Extinct family of ammonites

Pachydiscidae is a family of middle and upper Cretaceous ammonites in the superfamily Desmoceratoidea.

==Morphology==
Pachydiscidae species are moderate to large in size, evolute to rather involute, and vary in section from inflated and depressed to high-whorled and compressed. They are distinguished from the Desmoceratidae by strong ribbing at some growth stage, that normally crosses the venter uninterrupted, and by the tendency to develop strong tuberculation, at least on the umbilical shoulder.

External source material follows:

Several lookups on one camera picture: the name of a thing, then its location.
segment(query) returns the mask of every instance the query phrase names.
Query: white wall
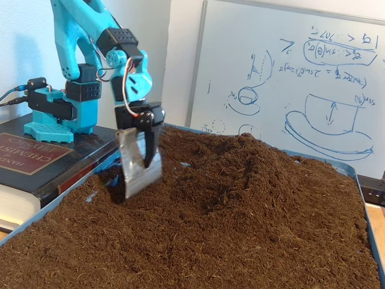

Pachydischidae evolved from Desmoceratidea, during the Lower Cenomanian, about the same time as the Kossmaticeratidae; however, they lived further into the Maastrichtian, virtually to the end of the Cretaceous.

==Genera==
- Anapachydiscus Yabe and Shimizu, 1926
- Baskaniceras Wright and Kennedy, 1984
- Canadoceras Spath, 1922
- Eopachydiscus Wright, 1955
- Eupachydiscus Spath, 1922
- Lewesiceras Spath, 1939
- Menuites Spath, 1922
- Nowakites
- Pachydiscus Zittel, 1884
- Urakawites Matsumoto, 1955

==Distribution==
Fossils of Pachydiscidae are found in the Cretaceous marine strata throughout the world, including Angola, Antarctica, Armenia, Australia, Austria, Belgium, Brazil, Bulgaria, Chile, Czech Republic, Denmark, France, Germany, Haiti, India, Jamaica, Japan, Mexico, Netherlands, Nigeria, Oman, Russia, South Africa, Spain, Turkey, United States and Uzbekistan.